When I was heading back to Interstate 40 from Roswell, I decided to head straight back up to I-40 through Amarillo rather than going through Lubbock, Texas. U.S. 60 picks up in Clovis and takes you all the way to Amarillo.

The stench that got to me? Cow shit. By the goddamn ton.

Now I've driven through areas where there are hundreds, even thousands, of cows before, but I've never smelled anything this wretched in my entire life. I think what probably happened is that I drove through shortly after all the farms in the area had fertilized their fields.

For city kids, if you've ever walked through a freshly mulched area, you know what I'm talking about. It smells like shit for about a week after the mulch is put down. However, for farm areas, the fertilizer is far more shit-intensive than urban mulch, so the stench is about 20 times more powerful.

My friend Joanna, who used to date a guy from a farm town in upstate New York, explained that she also found out the hard way that farmers all tend to fertilize at the same time, creating one horrific stench instead of an overall, seeping stench.

The worst part came from my own stupidity. When I first smelled it, I thought it was an isolated smell, so I rolled down my window to let some fresh air in.

Big mistake.

I almost threw up about four times during this hour and a half ordeal, but I knew if I pulled over, it was all over. I stepped on it and figured that no Texas Highway Patrolman wanted to sit in this shit stink trying to catch speeders, then step outside into it when they had to write a ticket.

I kept smelling it right up until I got just outside of Amarillo. I was so obsessed with getting away from it that I decided to get as far to the west side of Amarillo as possible, and ended up overshooting Amarillo completely.

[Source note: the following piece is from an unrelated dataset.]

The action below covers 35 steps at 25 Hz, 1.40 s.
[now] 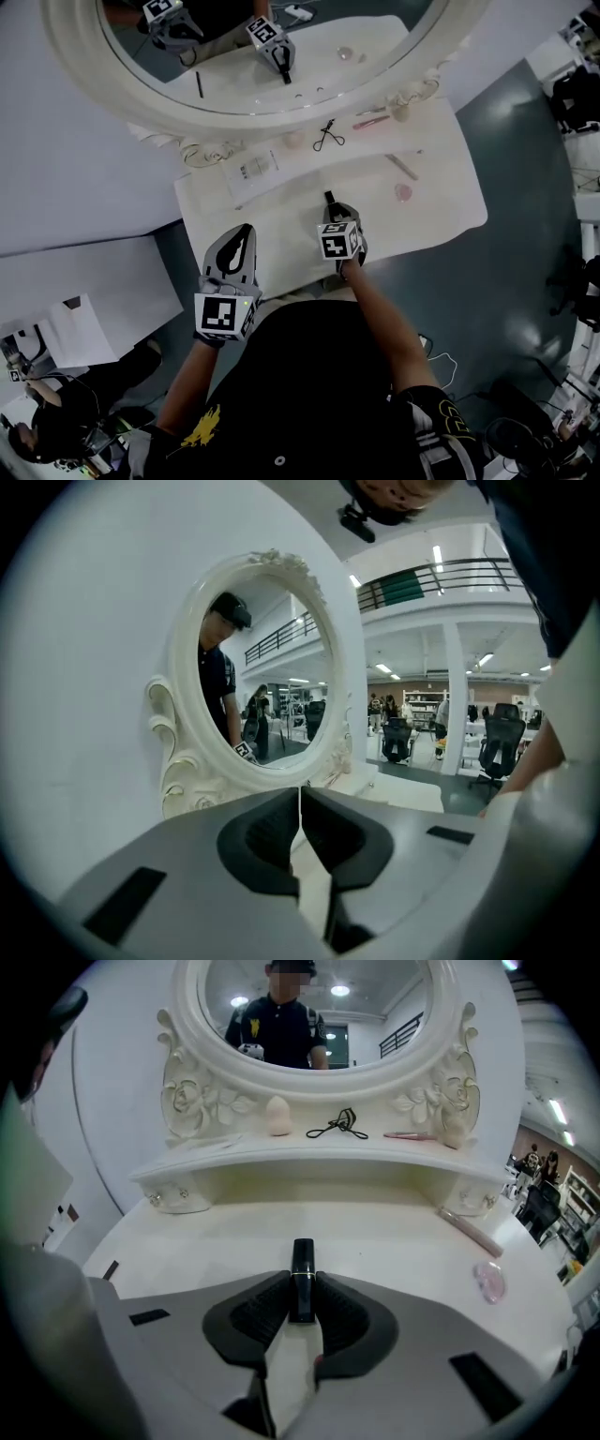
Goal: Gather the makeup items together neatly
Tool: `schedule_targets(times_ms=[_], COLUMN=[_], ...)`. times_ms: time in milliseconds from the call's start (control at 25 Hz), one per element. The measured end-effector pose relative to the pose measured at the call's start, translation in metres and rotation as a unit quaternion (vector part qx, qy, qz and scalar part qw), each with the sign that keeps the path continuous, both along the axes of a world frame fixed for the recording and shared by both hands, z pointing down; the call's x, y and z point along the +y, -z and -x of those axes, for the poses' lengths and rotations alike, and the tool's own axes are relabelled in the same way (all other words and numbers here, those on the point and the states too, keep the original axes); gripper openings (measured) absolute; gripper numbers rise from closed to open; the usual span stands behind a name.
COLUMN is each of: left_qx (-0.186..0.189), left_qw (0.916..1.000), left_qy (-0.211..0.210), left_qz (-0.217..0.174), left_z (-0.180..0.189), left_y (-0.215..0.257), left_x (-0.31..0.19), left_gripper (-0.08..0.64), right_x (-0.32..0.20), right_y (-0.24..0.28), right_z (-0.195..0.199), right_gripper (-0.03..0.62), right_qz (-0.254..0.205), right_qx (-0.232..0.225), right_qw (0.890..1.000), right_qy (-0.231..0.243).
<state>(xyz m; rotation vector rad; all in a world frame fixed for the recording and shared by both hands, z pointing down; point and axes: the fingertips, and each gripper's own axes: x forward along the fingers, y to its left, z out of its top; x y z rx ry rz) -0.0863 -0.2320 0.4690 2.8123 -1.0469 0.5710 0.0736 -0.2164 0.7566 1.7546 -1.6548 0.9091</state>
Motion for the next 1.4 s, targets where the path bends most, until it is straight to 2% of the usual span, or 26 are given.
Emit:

I ended up driving an extra 100 miles or so before I stopped in Shamrock, Texas, just to get away from this smell. Well, actually, that's not entirely true. I could have stopped in Groom, Texas, about 40 miles east of Amarillo, but for one thing.

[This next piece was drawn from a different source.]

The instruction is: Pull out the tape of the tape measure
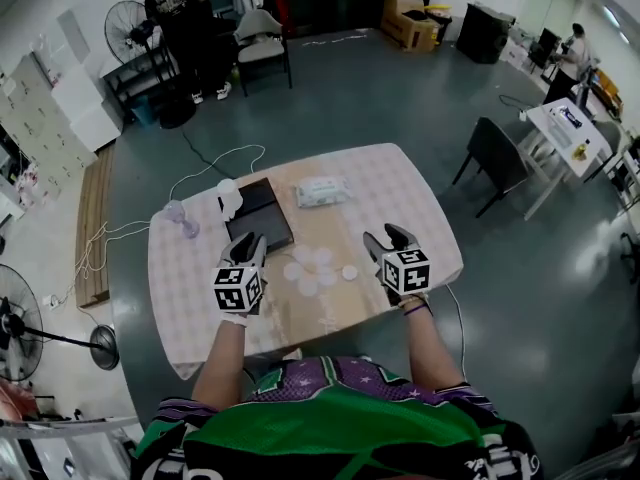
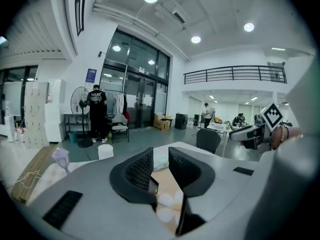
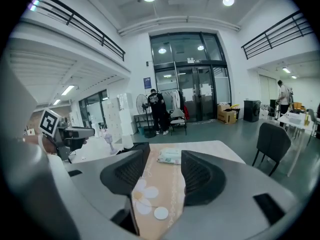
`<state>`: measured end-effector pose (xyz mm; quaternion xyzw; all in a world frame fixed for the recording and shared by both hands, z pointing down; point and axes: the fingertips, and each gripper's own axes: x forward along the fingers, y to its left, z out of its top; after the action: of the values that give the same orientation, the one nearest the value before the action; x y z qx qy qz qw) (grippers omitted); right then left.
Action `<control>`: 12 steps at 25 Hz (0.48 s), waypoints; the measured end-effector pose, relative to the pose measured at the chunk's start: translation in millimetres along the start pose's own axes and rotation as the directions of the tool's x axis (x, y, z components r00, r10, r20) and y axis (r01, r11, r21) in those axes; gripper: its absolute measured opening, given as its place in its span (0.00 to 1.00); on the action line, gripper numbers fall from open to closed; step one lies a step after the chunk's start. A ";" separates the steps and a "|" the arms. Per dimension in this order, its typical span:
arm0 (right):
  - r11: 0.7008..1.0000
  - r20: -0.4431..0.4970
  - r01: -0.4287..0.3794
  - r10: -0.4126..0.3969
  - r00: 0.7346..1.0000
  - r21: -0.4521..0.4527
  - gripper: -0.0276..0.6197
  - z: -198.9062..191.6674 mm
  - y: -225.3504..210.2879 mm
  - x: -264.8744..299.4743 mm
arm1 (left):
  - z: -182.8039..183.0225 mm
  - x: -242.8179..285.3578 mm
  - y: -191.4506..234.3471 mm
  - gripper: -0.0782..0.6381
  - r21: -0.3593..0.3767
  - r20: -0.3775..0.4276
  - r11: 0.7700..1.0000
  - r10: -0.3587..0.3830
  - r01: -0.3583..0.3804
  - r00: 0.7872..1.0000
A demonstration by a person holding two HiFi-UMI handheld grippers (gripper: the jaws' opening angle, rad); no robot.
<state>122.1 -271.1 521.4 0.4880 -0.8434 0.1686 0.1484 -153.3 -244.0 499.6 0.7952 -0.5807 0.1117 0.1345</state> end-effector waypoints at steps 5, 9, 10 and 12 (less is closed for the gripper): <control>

They had a 100-foot tall cross, brightly lit up by about 50,000 watts of electricity, by the exit to get off the interstate.

Now I try not to be too stereotypical, but when you're a) not christian, b) not straight, and c) in an area you know to contain many Southern Baptists, 100-foot tall crosses do not tend to make you think, "Wow, what an accepting bunch of people!"

So I decided, well, I feel okay driving farther, and I am definitely not staying here. Of course, it was not until after I made this decision that I saw a sign that showed Shamrock as being 60 more miles down the road. Whoops...

But at least it didn't smell like shit anymore.